What this task involves: One figure is wanted here: how many lines in the entries hold the word "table".

Records provided:
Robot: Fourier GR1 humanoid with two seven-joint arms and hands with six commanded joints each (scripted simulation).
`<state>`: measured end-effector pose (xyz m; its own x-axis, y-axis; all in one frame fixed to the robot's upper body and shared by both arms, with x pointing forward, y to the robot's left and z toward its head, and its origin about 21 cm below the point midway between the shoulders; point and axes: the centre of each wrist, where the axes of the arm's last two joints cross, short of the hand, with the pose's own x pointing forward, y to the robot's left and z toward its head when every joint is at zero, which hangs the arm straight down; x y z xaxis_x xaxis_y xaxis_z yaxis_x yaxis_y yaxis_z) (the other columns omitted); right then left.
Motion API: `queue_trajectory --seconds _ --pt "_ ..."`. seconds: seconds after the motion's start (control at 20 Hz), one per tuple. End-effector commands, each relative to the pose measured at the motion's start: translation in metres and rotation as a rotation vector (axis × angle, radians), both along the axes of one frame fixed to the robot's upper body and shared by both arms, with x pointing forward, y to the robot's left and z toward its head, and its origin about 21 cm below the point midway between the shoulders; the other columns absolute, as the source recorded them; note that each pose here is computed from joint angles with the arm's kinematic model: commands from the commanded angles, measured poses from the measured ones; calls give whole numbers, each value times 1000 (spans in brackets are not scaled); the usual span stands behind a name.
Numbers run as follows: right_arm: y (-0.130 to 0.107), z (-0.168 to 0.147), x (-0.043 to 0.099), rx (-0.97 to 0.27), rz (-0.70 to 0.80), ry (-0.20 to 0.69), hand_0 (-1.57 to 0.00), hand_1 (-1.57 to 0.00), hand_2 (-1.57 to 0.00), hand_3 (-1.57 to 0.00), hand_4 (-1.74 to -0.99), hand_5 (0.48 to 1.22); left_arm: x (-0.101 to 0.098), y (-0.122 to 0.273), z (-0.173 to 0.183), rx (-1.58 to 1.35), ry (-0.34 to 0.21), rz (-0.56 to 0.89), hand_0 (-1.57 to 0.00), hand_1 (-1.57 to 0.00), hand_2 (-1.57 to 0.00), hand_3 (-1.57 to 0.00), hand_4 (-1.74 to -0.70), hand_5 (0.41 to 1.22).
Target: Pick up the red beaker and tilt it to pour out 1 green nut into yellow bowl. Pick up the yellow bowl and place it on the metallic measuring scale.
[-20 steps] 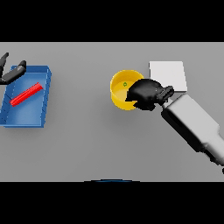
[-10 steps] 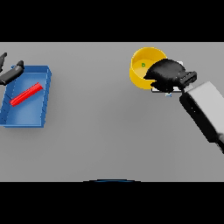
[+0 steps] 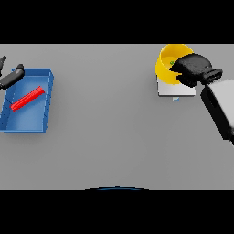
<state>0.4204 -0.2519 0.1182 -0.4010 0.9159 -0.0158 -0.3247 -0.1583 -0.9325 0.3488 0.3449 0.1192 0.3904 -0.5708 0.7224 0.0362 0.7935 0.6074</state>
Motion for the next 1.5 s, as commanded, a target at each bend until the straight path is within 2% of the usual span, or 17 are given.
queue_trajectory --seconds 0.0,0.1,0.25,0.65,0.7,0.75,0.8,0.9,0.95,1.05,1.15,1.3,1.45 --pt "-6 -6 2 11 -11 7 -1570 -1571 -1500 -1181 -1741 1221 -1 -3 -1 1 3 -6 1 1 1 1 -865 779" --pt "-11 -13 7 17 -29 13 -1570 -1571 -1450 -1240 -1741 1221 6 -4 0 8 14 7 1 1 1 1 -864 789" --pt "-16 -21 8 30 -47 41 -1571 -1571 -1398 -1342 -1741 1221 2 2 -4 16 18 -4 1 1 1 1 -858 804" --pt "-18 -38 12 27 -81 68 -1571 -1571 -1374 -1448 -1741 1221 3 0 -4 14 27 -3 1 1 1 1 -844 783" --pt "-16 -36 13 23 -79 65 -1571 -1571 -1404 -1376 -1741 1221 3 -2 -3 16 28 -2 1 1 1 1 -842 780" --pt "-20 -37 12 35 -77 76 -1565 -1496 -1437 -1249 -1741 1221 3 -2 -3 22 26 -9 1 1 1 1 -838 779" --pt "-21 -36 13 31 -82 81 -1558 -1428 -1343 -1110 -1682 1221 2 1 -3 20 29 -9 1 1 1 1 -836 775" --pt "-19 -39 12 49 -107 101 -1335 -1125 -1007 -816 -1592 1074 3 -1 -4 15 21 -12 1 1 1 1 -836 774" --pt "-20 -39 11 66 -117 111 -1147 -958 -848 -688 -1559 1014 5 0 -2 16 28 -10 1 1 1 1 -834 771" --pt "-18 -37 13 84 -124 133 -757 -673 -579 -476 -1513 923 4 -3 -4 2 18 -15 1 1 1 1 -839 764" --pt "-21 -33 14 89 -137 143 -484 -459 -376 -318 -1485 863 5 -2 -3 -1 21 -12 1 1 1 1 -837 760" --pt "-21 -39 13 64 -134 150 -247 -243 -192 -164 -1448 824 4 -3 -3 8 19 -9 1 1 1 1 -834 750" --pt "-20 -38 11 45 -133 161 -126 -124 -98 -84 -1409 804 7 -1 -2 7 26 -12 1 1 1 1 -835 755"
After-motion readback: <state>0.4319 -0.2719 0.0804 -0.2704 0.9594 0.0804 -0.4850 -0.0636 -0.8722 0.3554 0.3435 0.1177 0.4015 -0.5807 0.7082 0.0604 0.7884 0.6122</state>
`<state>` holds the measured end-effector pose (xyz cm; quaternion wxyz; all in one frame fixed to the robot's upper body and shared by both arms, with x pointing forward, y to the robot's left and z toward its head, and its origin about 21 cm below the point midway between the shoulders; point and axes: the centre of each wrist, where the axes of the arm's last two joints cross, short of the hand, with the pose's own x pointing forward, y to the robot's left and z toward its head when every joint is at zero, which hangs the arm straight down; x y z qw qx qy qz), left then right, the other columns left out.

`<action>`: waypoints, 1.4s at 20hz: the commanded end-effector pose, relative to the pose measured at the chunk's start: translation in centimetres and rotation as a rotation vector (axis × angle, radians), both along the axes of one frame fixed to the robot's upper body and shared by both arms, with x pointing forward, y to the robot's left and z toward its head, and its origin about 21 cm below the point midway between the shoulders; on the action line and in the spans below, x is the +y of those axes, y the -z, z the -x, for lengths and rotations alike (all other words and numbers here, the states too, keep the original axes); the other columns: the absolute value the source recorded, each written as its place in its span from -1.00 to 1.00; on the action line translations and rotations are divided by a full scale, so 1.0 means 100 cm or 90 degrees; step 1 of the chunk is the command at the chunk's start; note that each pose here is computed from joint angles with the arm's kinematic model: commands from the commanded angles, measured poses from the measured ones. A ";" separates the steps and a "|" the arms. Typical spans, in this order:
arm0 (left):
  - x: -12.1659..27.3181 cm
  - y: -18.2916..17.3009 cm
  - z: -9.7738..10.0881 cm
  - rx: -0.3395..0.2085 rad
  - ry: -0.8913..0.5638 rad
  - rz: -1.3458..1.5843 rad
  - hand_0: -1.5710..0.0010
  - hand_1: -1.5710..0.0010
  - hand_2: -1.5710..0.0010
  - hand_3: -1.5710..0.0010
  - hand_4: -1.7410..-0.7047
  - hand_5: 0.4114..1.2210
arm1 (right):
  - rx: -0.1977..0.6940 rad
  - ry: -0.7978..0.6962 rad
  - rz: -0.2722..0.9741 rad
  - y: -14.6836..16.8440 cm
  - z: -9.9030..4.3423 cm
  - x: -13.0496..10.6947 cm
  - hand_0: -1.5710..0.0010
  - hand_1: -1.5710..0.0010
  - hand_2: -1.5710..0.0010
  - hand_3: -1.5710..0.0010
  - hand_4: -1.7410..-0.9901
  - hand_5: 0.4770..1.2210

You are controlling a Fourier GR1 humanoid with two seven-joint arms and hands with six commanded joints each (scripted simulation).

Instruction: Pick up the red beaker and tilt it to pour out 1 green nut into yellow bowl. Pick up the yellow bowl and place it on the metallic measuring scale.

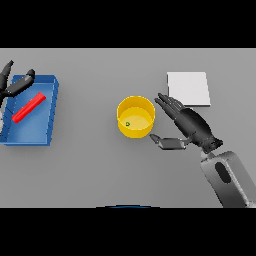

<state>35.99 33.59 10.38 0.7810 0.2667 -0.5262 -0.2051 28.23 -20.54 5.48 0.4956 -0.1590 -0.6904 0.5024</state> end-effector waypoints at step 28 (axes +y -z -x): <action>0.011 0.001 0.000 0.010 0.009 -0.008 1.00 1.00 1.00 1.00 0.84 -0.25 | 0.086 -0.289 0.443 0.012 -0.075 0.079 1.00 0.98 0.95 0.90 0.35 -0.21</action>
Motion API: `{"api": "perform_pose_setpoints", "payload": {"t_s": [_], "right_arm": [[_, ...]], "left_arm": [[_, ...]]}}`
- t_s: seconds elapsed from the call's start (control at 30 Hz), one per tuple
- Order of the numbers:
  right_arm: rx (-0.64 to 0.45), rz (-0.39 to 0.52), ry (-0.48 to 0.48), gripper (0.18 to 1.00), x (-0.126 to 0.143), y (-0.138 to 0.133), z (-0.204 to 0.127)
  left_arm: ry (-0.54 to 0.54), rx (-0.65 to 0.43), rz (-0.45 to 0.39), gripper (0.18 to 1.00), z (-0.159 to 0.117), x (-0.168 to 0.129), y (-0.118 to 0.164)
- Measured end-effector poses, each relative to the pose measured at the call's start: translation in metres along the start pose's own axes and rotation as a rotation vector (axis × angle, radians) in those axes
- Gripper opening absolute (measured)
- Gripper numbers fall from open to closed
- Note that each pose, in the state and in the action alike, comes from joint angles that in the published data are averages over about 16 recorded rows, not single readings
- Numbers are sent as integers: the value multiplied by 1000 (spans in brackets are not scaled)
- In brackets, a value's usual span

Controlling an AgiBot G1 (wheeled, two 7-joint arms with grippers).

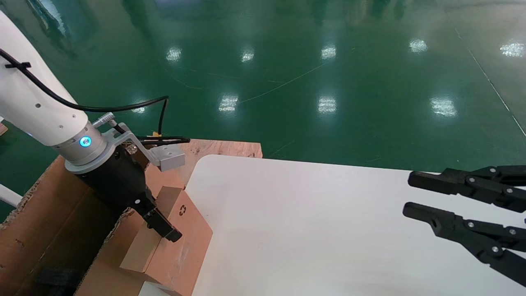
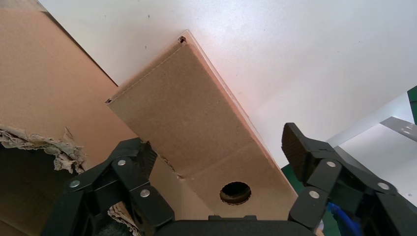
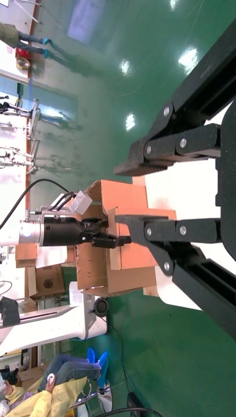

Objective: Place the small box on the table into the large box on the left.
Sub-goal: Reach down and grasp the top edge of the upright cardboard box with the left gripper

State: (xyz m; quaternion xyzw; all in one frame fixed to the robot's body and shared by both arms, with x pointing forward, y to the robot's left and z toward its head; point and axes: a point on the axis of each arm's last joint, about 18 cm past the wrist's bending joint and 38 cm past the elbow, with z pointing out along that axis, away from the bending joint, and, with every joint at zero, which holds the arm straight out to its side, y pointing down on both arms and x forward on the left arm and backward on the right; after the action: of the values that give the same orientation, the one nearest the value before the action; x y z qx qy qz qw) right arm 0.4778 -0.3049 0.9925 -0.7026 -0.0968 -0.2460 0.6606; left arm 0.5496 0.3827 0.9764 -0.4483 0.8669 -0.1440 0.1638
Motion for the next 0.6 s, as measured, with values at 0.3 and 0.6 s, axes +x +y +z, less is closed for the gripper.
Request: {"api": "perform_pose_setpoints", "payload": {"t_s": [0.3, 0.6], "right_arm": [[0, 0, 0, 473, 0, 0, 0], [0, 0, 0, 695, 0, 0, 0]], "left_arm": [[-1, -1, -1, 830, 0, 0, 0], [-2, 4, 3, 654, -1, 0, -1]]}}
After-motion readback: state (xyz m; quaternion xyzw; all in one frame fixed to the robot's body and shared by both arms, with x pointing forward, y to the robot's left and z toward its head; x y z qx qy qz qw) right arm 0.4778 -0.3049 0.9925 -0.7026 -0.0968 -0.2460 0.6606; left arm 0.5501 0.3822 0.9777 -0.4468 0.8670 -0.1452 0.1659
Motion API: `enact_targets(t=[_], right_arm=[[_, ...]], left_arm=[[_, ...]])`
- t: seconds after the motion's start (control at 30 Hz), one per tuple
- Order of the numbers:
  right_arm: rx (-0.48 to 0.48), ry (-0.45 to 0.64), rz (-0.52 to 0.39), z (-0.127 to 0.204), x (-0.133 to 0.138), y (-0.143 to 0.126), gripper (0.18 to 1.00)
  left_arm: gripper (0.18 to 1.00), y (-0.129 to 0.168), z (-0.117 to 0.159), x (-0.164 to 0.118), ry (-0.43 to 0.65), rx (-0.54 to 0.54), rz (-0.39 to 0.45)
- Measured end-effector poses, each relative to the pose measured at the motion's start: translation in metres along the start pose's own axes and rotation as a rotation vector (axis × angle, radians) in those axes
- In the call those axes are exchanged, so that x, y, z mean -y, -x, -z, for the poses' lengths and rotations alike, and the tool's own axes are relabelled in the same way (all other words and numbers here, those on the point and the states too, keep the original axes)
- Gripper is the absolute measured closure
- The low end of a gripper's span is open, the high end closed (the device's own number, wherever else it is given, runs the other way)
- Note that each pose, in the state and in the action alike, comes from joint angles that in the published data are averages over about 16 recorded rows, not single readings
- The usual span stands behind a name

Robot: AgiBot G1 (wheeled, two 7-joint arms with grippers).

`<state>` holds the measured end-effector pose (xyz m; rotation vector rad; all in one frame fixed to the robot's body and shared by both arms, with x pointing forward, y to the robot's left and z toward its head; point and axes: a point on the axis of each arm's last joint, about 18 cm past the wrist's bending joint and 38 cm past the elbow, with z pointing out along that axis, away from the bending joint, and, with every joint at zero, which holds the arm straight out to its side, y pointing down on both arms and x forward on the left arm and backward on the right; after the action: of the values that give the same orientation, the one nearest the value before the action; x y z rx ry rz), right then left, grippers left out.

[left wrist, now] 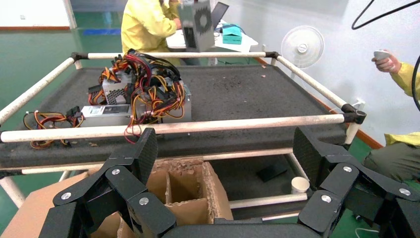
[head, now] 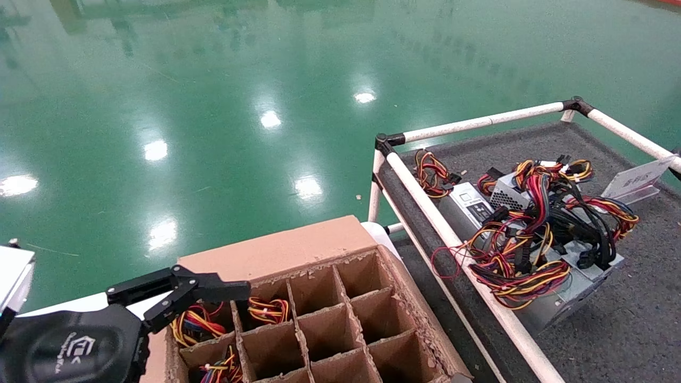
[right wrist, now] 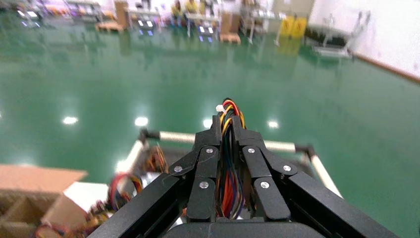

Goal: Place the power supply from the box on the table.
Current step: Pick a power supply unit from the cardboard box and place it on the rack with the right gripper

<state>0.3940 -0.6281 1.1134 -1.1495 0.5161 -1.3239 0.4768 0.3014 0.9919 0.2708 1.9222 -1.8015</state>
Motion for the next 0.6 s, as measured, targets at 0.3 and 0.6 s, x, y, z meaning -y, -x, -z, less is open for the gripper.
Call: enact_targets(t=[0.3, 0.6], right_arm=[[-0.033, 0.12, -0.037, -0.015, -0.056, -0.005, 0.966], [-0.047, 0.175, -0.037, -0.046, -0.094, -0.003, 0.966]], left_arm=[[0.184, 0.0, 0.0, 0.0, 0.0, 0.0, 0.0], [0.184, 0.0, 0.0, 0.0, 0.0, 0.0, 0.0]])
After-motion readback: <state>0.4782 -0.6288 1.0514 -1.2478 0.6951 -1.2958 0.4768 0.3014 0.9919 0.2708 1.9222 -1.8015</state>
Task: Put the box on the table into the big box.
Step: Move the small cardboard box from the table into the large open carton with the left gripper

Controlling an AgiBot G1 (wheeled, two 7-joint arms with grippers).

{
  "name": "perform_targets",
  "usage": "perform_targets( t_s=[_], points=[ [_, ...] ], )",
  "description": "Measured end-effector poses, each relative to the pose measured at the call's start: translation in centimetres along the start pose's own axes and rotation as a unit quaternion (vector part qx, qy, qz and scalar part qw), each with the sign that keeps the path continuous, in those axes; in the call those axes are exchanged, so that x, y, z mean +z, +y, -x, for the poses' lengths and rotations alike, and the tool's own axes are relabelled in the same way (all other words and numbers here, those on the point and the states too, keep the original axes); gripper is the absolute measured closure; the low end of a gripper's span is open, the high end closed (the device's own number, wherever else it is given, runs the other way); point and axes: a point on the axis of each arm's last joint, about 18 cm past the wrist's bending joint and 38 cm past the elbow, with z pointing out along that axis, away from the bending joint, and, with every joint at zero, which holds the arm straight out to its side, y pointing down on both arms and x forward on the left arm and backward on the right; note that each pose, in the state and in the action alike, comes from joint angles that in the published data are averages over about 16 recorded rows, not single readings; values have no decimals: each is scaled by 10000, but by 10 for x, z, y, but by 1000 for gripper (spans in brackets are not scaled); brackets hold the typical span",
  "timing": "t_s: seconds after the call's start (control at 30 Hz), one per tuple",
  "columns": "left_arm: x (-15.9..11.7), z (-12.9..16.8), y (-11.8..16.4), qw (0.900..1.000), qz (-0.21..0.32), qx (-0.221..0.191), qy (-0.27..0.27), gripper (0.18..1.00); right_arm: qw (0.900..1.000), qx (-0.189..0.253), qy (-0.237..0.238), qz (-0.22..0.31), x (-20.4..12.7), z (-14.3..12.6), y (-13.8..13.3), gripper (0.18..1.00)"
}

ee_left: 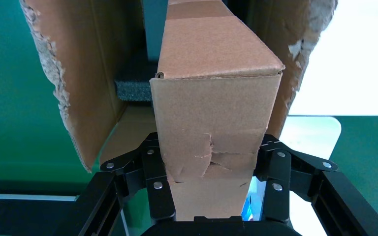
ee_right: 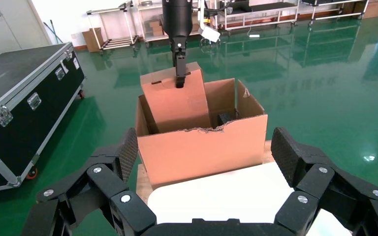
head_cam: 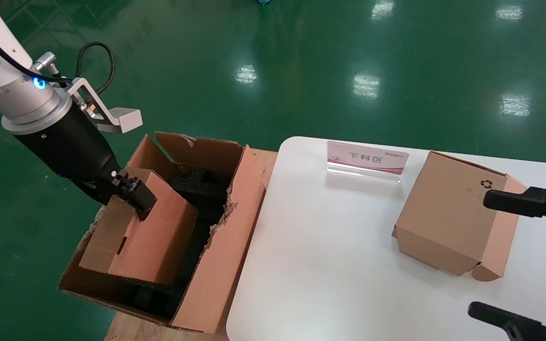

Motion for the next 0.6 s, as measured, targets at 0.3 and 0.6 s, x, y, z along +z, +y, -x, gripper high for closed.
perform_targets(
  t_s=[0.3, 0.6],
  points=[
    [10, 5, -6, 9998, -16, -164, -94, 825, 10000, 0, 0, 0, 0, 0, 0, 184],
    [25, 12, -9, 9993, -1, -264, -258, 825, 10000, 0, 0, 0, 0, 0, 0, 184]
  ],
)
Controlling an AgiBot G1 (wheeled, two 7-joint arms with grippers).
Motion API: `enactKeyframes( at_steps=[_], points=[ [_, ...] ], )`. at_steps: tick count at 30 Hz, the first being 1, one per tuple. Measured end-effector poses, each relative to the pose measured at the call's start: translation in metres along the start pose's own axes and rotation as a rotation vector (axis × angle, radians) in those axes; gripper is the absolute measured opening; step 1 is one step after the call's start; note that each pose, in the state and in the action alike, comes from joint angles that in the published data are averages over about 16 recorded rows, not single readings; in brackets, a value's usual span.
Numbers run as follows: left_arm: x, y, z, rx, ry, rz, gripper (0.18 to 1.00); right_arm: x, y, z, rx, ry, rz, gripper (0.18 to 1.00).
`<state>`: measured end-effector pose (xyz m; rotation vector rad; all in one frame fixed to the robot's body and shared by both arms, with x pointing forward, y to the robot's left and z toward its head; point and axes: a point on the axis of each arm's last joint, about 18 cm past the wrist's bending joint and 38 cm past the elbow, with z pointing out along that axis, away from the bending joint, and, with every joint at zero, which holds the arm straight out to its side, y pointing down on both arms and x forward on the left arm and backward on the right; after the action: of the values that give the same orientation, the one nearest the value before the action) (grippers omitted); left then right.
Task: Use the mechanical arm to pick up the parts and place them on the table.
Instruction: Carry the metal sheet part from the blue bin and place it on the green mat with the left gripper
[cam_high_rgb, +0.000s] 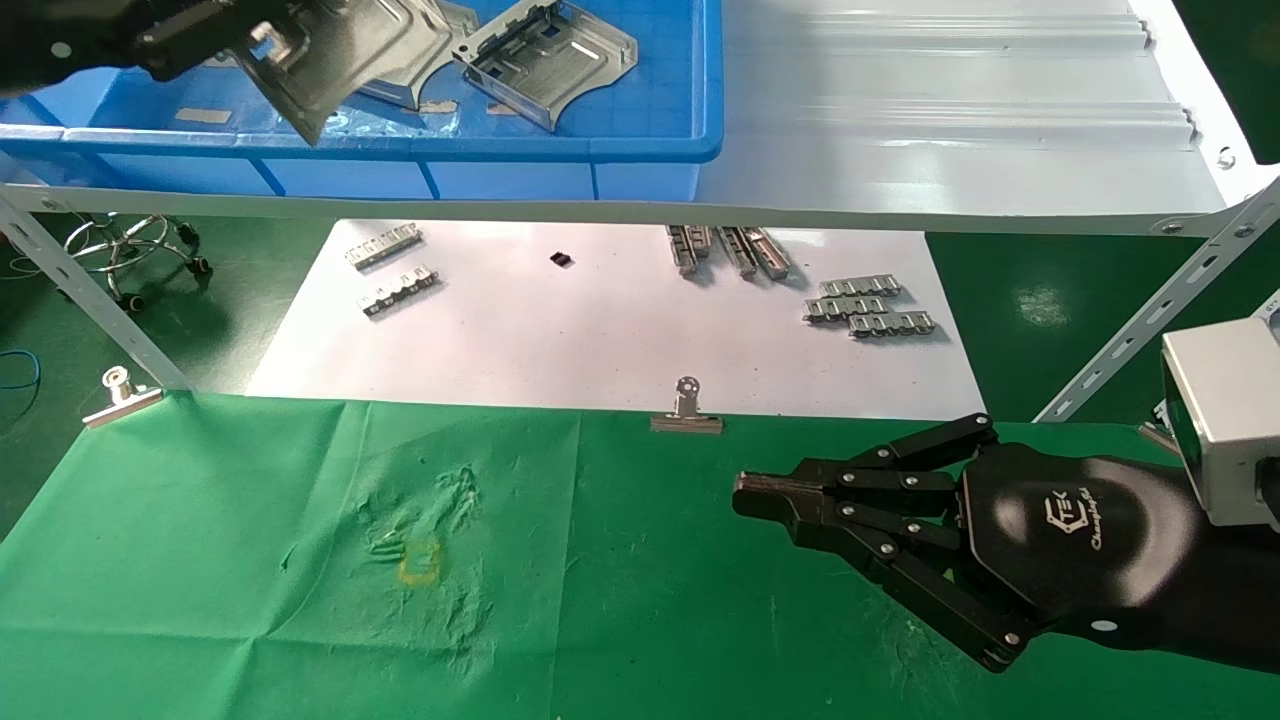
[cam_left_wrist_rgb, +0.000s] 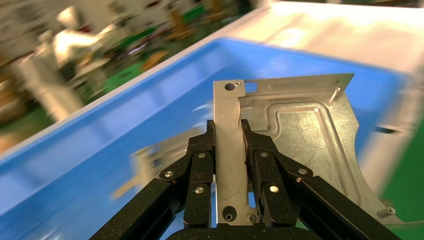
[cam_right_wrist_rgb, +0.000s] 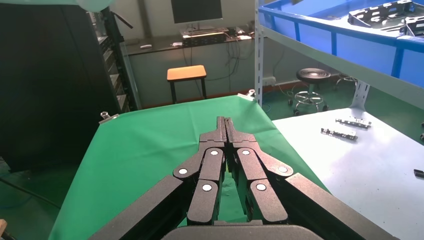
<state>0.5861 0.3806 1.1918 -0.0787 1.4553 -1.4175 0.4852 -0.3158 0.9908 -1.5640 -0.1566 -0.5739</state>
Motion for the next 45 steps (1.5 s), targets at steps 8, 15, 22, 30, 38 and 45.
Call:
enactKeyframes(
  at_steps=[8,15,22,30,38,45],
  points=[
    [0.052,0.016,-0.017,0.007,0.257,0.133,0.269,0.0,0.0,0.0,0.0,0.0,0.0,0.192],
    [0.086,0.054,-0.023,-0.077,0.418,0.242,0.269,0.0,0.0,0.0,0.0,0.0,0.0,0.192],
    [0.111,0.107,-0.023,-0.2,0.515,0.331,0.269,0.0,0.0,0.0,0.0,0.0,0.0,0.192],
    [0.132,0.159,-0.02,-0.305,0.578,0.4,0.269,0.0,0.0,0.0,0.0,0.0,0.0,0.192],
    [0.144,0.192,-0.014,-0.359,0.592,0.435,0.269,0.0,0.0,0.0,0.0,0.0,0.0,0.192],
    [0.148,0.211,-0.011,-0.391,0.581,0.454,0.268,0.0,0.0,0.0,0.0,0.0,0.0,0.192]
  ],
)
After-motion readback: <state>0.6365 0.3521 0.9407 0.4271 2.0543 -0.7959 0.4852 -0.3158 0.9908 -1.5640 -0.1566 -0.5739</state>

Response to the exercise: 5